このような事故が起こるたび、法人としての企業を処罰することができない日本の刑事法の不備を実感させられる。「犯罪は個人が起こすもの」であるから刑事で法人は罰しないとする従来からの古典的な刑事法思想が、企業犯罪が多発する現在においては特定の個人に責任をかぶせ、企業を免責するための隠れ蓑に使われてしまっている。個人の集合体としての官僚主義的な組織のあり方こそが企業犯罪の主な構成要因となっている現在、このような時代遅れの刑事法は社会情勢に応じて見直さなければならない。

大勢の利用者の安全に直接関わる企業犯罪の刑事責任は、企業を主、個人を従とすべきだと当ブログは考える。
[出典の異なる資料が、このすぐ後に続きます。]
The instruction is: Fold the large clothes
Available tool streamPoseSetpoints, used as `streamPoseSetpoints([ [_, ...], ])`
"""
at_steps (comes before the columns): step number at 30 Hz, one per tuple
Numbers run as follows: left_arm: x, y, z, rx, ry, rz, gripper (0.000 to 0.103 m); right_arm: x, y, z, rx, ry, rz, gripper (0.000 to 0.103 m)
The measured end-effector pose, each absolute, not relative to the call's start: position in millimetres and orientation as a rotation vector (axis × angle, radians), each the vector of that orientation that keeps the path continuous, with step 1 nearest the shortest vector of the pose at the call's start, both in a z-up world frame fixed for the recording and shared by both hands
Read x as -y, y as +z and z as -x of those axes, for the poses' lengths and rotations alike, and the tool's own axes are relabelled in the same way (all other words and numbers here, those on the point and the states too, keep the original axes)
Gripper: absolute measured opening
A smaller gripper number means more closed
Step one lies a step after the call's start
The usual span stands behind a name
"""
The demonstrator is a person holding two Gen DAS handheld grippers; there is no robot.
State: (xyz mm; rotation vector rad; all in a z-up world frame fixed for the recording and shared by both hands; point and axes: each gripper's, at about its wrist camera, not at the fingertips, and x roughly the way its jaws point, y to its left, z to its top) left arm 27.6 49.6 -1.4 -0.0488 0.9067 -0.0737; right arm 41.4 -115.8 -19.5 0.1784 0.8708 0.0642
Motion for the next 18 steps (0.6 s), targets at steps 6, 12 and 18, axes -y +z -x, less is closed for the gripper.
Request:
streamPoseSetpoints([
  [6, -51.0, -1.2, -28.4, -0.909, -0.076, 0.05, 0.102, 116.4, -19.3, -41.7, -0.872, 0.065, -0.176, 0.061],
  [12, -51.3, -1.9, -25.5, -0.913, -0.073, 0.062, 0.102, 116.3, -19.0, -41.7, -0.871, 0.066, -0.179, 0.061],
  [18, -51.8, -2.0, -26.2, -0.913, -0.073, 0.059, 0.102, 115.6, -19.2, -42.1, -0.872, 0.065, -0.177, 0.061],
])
刑事法の抜本的見直しが困難であれば、当面、個人と同時に法人にも刑事責任を負わせる「両罰規定」の整備を進めながら、法人たる企業を主として財産刑を科することができるような法体系の構築を急ぐべきである。事故を起こすことが、法人たる企業にとって「高くつく」ことが明確にされるなら、企業はこぞって安全対策を進めると考えられる。JR西日本のように、必要な安全投資まで削減したことによって蓄積された利潤は不当利得にほかならないのであり、これを没収して犠牲者遺族・負傷者に補償を行うことは、不当利得の還元という意味でも社会的意義を持つ。
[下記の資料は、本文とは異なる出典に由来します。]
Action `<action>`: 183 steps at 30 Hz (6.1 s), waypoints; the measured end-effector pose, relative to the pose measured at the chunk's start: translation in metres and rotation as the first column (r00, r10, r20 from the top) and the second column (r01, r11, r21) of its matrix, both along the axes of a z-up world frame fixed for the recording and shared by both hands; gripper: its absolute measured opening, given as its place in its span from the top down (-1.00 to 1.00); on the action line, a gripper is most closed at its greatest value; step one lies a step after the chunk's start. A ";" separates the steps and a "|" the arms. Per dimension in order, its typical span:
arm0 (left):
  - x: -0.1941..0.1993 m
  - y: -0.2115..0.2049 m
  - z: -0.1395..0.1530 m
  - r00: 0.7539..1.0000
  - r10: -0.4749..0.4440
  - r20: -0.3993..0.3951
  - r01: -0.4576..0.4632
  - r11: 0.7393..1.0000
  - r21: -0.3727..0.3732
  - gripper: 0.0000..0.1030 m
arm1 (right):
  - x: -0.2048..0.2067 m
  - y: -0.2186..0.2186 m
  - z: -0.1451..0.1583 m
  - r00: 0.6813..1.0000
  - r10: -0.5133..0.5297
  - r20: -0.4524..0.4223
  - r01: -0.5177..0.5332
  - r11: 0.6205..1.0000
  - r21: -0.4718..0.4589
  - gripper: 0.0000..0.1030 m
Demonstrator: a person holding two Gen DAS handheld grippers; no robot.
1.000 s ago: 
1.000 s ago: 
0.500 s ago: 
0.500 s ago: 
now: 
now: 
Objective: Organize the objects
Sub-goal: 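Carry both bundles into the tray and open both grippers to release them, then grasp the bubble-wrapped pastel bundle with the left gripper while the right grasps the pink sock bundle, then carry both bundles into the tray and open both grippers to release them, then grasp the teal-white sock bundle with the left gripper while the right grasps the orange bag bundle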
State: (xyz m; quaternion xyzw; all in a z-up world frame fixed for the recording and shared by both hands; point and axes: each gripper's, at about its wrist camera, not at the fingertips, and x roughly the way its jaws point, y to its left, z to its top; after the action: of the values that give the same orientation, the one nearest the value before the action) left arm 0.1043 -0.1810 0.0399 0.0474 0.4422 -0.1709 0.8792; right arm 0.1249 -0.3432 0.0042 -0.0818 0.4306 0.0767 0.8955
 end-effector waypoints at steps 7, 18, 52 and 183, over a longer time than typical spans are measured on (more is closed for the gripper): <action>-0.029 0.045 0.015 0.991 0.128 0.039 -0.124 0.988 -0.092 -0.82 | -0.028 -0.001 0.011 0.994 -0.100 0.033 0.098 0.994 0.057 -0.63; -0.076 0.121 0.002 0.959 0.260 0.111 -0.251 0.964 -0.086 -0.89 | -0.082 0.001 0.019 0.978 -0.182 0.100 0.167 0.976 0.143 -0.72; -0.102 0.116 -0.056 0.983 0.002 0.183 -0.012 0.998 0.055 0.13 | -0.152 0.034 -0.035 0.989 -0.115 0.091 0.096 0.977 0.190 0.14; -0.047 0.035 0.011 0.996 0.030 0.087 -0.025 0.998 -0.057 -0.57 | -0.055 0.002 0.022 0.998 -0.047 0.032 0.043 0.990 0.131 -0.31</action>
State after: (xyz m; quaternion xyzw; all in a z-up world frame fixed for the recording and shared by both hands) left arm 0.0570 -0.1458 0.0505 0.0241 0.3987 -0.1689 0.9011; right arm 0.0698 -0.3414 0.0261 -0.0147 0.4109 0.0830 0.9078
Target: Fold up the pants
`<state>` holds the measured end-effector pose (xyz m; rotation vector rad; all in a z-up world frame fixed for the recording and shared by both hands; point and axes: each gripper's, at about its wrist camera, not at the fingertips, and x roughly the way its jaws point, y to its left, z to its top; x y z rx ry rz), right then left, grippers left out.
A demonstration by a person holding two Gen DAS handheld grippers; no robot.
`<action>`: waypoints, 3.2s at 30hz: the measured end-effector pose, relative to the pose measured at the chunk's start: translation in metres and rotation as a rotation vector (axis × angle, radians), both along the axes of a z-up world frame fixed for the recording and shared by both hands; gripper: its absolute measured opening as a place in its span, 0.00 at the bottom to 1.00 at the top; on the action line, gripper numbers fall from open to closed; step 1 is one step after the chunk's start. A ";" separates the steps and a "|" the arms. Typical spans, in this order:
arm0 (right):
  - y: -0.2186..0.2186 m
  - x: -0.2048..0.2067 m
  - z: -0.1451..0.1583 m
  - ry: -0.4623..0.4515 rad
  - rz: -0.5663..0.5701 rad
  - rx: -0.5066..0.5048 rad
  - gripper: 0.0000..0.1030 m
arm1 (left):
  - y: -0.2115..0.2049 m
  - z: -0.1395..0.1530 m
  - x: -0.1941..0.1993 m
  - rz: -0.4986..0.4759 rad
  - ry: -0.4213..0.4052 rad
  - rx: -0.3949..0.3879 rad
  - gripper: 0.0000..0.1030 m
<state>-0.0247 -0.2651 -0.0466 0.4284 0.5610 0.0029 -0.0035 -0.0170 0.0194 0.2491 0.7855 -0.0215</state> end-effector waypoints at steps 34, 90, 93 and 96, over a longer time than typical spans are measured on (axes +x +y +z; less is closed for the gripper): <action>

関係者の送検という節目を迎えるに当たり、当ブログは、107名(後追い自殺者を含めると108名)の犠牲者遺族に改めて哀悼の意を表するとともに、今なお治療過程にある負傷者の方に対しても、お見舞いを申し上げるとともに1日も早いご快癒をお祈りする。同時に、鉄道事故の再発防止という当ブログに課せられた使命を再認識し、引き続き安全問題に取り組んでゆく。